- EXERCISE
All lines of the listing below are to be printed again exactly.

- SUPPLIED INFORMATION
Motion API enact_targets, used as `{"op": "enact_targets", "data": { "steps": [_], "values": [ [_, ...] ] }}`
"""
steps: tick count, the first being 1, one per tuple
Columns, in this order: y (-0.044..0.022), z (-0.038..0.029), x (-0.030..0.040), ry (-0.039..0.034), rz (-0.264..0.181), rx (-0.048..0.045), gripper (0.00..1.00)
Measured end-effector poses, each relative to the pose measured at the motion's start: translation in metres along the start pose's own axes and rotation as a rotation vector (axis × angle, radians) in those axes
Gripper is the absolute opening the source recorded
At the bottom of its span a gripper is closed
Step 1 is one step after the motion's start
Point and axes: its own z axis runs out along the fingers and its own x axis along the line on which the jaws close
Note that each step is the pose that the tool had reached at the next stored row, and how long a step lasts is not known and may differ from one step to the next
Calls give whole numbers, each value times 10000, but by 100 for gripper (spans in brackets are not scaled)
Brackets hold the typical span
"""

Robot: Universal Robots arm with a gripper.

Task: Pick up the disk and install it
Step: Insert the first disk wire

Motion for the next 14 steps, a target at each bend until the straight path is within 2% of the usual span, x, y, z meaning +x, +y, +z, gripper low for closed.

- THE COMPLETED TASK
Motion API enact_targets, used as `{"op": "enact_targets", "data": { "steps": [_], "values": [ [_, ...] ] }}`
"""
steps: tick count, the first being 1, one per tuple
Columns, in this order: y (-0.044..0.022), z (-0.038..0.029), x (-0.030..0.040), ry (-0.039..0.034), rz (-0.264..0.181), rx (-0.048..0.045), gripper (0.00..1.00)
Measured end-effector poses, each relative to the pose measured at the motion's start: translation in metres along the start pose's own axes and rotation as a rotation vector (axis × angle, radians) in those axes
Gripper is the absolute opening the source recorded
At the bottom of its span a gripper is closed
Step 1 is one step after the motion's start
Point and axes: its own z axis runs out along the fingers and its own x axis along the line on which the jaws close
Note that each step is the pose that the tool had reached at the next stored row, and how long a step lasts is not known and may differ from one step to the next
Calls give whole numbers, each value times 10000, but by 100 for gripper (spans in brackets are not scaled)
Brackets hold the typical span
"""

Robot: Universal Robots arm with a gripper.

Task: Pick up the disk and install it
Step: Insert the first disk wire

Motion for the next 14 steps, a target at each bend until the straight path is within 2% of the usual span, x, y, z meaning +x, +y, +z, gripper low for closed.

The answer has been written out in full.